**Material provided**
☆ ☆ ☆ ☆

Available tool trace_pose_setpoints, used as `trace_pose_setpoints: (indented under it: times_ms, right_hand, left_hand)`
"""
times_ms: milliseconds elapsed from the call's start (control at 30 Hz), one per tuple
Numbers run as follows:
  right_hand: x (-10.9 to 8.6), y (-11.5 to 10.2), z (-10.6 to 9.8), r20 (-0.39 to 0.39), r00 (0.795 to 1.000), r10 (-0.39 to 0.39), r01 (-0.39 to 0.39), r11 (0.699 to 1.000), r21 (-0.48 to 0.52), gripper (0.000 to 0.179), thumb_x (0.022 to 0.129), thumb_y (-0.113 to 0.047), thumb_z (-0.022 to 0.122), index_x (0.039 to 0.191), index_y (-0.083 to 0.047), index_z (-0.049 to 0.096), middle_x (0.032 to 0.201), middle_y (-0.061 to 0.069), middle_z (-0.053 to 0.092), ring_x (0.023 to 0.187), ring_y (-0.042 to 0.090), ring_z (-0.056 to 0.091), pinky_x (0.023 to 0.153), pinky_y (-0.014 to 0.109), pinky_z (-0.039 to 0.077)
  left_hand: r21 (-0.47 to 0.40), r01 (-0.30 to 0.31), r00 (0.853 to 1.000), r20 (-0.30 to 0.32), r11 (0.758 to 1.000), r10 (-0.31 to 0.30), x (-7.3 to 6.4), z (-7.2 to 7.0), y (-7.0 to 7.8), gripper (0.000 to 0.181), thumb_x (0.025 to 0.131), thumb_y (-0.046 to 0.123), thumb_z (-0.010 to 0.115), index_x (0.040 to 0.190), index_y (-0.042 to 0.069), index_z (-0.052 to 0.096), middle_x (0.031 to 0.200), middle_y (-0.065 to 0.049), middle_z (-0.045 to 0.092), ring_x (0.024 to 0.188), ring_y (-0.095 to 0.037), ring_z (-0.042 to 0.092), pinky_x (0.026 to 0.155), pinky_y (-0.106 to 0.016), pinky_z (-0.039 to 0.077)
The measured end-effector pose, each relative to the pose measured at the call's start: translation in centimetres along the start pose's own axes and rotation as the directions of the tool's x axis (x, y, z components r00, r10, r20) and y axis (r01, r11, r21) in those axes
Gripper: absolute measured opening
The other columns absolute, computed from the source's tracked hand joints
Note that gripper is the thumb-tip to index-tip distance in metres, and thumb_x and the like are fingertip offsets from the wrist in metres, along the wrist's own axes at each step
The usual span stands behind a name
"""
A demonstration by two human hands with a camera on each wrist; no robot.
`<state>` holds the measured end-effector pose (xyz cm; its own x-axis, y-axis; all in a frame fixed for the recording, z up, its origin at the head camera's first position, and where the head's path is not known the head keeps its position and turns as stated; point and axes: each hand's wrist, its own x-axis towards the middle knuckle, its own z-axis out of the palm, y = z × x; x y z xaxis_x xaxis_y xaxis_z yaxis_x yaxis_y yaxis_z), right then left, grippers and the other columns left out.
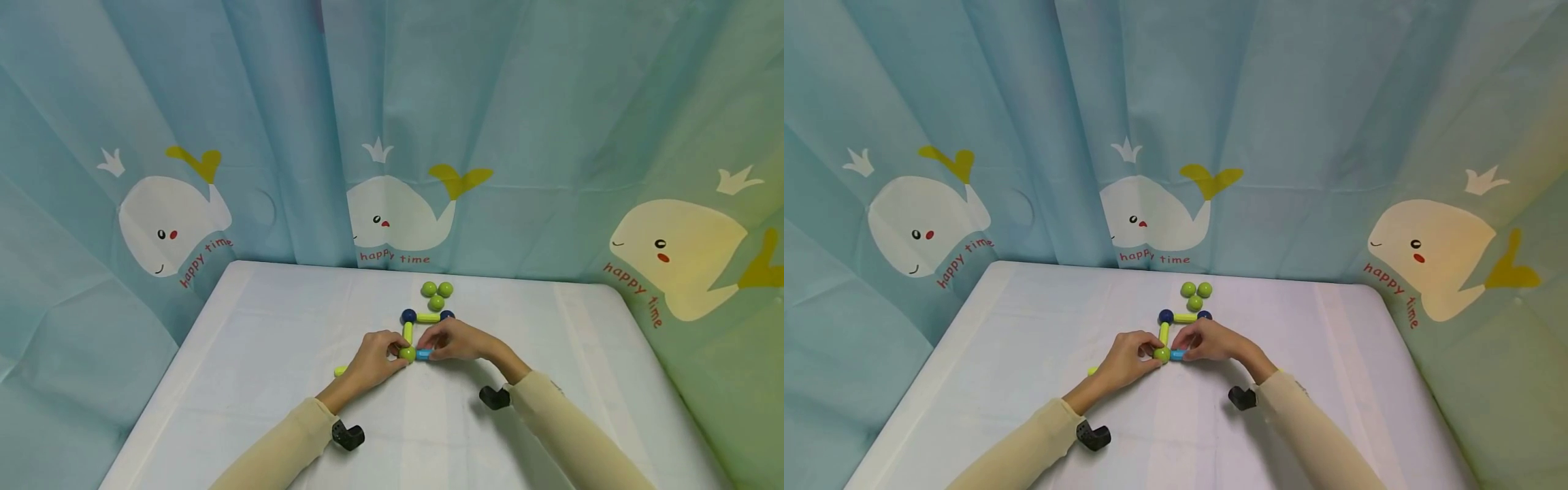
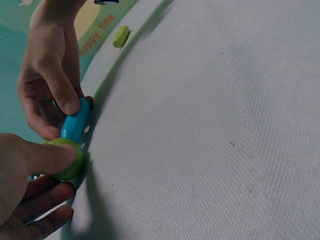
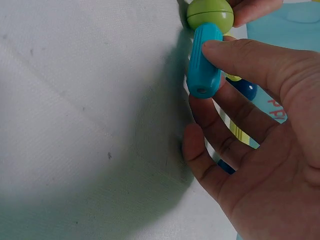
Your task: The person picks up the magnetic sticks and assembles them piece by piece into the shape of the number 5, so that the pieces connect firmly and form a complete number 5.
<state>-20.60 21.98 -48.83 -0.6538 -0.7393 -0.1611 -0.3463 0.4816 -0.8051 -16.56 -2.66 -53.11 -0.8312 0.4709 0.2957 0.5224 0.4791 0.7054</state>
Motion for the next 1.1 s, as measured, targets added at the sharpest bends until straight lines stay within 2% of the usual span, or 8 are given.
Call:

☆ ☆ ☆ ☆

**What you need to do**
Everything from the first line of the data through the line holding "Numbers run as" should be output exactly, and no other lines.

**Response to the task**
Available tool trace_pose_setpoints, used as `trace_pose_setpoints: (indented under it: times_ms, right_hand, left_hand)`
"""
times_ms: milliseconds elapsed from the call's start (control at 30 Hz), one per tuple
Numbers run as follows:

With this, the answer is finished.